How does web scraping for images work?
Image scraping works by parsing the HTML to get image URLs and sending HTTP requests to the image URLs to download them.
How to scrape dynamically loaded images?
Dynamic content on websites works by loading the data into HTML using JavaScript. For that, you need to scrape image URLs using a headless browser and download them using an HTTP client.
How to scrape all images from a website using Python?
To scrape all images from websites, first the images have to be discovered through web crawling then the usual image scraping process can be applied.

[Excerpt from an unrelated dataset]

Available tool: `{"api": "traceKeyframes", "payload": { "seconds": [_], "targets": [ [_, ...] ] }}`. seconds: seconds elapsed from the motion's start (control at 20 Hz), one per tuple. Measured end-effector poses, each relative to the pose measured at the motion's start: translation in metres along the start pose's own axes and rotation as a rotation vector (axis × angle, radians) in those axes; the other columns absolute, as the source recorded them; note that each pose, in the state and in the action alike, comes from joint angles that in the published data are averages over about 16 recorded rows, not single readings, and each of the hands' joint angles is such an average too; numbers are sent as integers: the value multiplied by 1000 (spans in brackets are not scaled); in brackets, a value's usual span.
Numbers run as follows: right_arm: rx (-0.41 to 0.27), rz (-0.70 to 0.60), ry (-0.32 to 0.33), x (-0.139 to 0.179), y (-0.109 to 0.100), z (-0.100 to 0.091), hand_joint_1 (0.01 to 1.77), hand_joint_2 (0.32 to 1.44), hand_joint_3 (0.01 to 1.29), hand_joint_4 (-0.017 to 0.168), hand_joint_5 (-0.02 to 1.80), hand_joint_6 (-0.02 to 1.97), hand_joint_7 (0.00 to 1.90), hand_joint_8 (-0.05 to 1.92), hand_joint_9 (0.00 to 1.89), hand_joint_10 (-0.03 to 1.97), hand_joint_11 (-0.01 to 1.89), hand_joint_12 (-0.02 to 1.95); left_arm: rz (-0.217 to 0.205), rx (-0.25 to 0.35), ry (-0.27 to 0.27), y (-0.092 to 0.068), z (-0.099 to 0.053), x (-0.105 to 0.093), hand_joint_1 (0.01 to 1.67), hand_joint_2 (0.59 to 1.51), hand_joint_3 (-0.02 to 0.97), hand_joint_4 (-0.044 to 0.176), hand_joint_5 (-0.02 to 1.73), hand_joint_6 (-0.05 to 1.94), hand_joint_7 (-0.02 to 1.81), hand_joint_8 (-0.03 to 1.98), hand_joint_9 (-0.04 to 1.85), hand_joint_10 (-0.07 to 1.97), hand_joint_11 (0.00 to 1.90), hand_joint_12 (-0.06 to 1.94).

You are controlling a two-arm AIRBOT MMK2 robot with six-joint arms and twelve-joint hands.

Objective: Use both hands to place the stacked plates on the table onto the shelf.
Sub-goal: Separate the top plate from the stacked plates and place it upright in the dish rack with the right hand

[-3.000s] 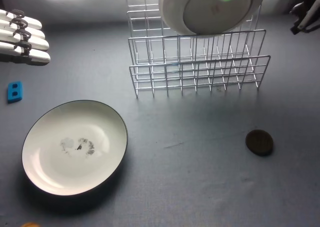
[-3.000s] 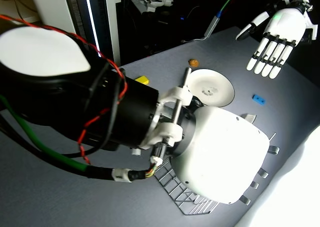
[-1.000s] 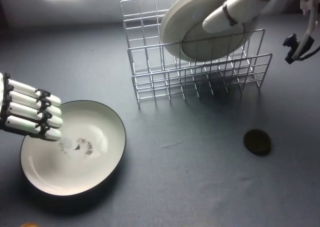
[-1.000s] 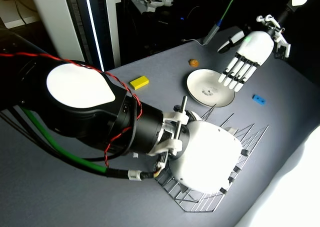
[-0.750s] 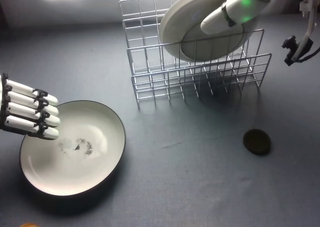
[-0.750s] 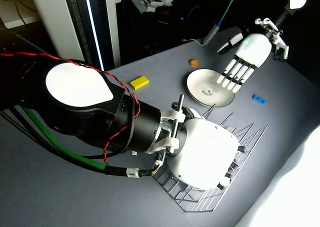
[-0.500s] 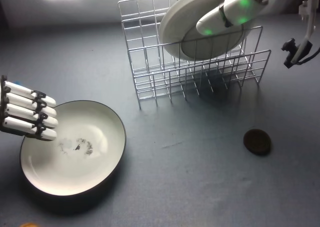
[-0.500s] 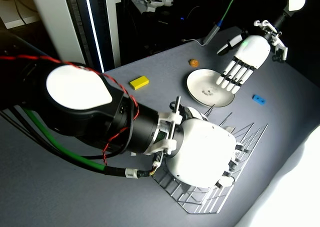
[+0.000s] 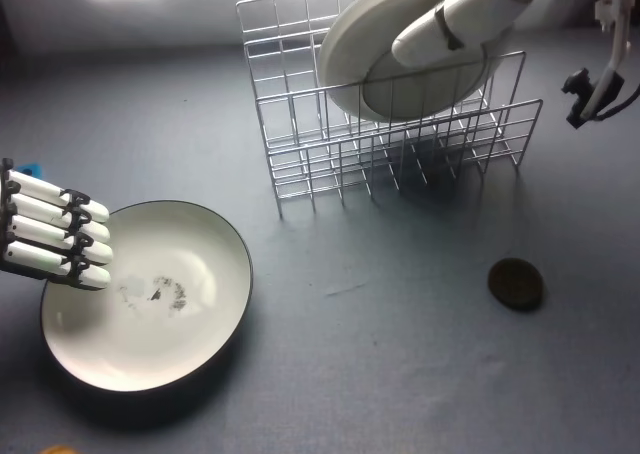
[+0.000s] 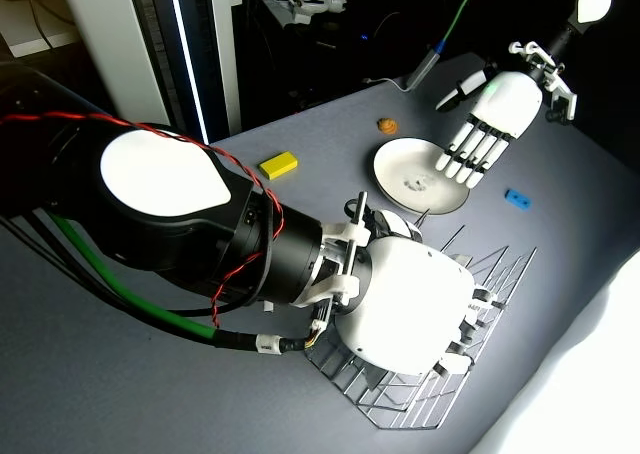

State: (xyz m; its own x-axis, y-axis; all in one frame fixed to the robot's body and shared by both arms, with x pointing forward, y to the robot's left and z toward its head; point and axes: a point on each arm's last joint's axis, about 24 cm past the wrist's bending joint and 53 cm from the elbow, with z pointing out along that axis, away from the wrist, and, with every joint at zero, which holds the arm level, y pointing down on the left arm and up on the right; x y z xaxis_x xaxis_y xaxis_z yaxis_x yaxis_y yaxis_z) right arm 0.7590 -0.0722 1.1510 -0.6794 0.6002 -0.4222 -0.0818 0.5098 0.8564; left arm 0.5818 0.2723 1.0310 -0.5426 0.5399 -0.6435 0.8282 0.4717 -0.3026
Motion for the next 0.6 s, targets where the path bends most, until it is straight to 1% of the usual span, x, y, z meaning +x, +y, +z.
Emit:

For more on crawling, see Crawling With Python introduction.
How can I get image src in HTML for image scraping?
Image data can be extracted from img HTML elements using selectors like CSS and XPath with parsing libraries like BeautifulSoup.
Summary
In this guide, we've taken an in-depth look at web scraping for images using Python. In summary, image scraping is about parsing scraped HTML pages to extract image links and downloading them using HTTP clients. We also went through the most common image-scraping challenges and how to overcome them:
- Background images, which are located in CSS style data.
- Split images, which are multiple images combined together in the HTML.
- Hidden images in the HTML, which are found under JavaScript script tags.
- Dynamically loaded images using JavaScript.